**What is being asked**
Each line of the data below must be reproduced without any change.

**Given data**
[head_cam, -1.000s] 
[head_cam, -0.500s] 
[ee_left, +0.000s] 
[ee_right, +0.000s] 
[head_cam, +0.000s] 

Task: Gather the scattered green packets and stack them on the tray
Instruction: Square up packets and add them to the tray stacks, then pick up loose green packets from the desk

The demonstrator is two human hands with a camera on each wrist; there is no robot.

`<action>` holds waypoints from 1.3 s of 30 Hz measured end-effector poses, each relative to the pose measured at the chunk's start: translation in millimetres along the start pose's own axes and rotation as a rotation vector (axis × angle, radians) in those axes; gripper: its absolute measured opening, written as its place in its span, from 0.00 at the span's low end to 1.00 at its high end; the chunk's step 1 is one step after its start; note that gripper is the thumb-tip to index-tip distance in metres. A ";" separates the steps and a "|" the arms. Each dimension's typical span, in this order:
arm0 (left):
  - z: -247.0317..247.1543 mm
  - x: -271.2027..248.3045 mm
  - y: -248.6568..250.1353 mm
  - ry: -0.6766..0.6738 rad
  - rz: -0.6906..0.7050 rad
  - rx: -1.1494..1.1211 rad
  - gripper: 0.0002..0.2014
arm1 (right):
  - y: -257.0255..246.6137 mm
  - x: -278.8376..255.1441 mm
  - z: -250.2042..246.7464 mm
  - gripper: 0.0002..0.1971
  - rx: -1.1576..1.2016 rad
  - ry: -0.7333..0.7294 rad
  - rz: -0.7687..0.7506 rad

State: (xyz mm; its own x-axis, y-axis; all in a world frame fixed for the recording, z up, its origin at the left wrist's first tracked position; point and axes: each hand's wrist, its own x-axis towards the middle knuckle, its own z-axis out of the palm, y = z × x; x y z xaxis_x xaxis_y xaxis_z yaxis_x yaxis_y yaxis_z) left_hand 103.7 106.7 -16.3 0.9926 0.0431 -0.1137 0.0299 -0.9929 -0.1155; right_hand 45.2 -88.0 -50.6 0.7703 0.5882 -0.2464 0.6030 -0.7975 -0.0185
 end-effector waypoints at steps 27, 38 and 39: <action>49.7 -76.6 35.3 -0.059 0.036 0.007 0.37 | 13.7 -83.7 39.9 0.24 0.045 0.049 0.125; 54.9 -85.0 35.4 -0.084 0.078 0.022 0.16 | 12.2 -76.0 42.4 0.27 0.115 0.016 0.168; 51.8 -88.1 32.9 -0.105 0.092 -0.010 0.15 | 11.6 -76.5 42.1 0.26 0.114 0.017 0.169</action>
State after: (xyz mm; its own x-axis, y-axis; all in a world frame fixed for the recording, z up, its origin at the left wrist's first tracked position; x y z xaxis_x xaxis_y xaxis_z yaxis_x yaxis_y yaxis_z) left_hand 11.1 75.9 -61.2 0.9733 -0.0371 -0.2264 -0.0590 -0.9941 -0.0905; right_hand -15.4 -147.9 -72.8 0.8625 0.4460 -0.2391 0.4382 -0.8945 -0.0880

**Problem solution**
[head_cam, -1.000s] 
[head_cam, -0.500s] 
[ee_left, +0.000s] 
[ee_right, +0.000s] 
[head_cam, +0.000s] 

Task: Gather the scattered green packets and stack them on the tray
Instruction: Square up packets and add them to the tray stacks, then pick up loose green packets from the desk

The demonstrator is two human hands with a camera on each wrist; there is no robot.

`<action>` holds waypoints from 1.3 s of 30 Hz measured end-effector poses, each relative to the pose measured at the chunk's start: translation in millimetres along the start pose's own axes and rotation as a rotation vector (axis × angle, radians) in those axes; gripper: its absolute measured opening, written as its place in its span, from 0.00 at the span's low end to 1.00 at its high end; the chunk's step 1 is one step after its start; note that gripper is the thumb-tip to index-tip distance in metres. A ";" separates the steps and a "|" the arms. Each dimension's typical span, in this order:
arm0 (left):
  - z: -247.0317..247.1543 mm
  - x: -271.2027..248.3045 mm
  - y: -248.6568..250.1353 mm
  - ry: -0.6766..0.6738 rad
  - rz: -0.6906..0.7050 rad
  - rx: -1.1494..1.1211 rad
  - gripper: 0.0002..0.2014
arm1 (right):
  - y: -257.0255..246.6137 mm
  - x: -278.8376..255.1441 mm
  - z: -250.2042..246.7464 mm
  - gripper: 0.0002..0.1971
  - rx: -1.1576..1.2016 rad
  - ry: -0.7333..0.7294 rad
  - rz: -0.7687..0.7506 rad

State: (xyz mm; its own x-axis, y-axis; all in a world frame fixed for the recording, z up, its origin at the left wrist's first tracked position; point and axes: each hand's wrist, its own x-axis towards the middle knuckle, its own z-axis out of the palm, y = z × x; x y z xaxis_x xaxis_y xaxis_z yaxis_x yaxis_y yaxis_z) left_hand 103.7 106.7 -16.3 0.9926 0.0431 -0.1137 0.0299 -0.9929 -0.1155; right_hand 45.2 -88.0 -50.6 0.7703 0.5882 -0.2464 0.6030 -0.7975 -0.0185
 end-effector waypoints at steps 27, 38 and 39: <action>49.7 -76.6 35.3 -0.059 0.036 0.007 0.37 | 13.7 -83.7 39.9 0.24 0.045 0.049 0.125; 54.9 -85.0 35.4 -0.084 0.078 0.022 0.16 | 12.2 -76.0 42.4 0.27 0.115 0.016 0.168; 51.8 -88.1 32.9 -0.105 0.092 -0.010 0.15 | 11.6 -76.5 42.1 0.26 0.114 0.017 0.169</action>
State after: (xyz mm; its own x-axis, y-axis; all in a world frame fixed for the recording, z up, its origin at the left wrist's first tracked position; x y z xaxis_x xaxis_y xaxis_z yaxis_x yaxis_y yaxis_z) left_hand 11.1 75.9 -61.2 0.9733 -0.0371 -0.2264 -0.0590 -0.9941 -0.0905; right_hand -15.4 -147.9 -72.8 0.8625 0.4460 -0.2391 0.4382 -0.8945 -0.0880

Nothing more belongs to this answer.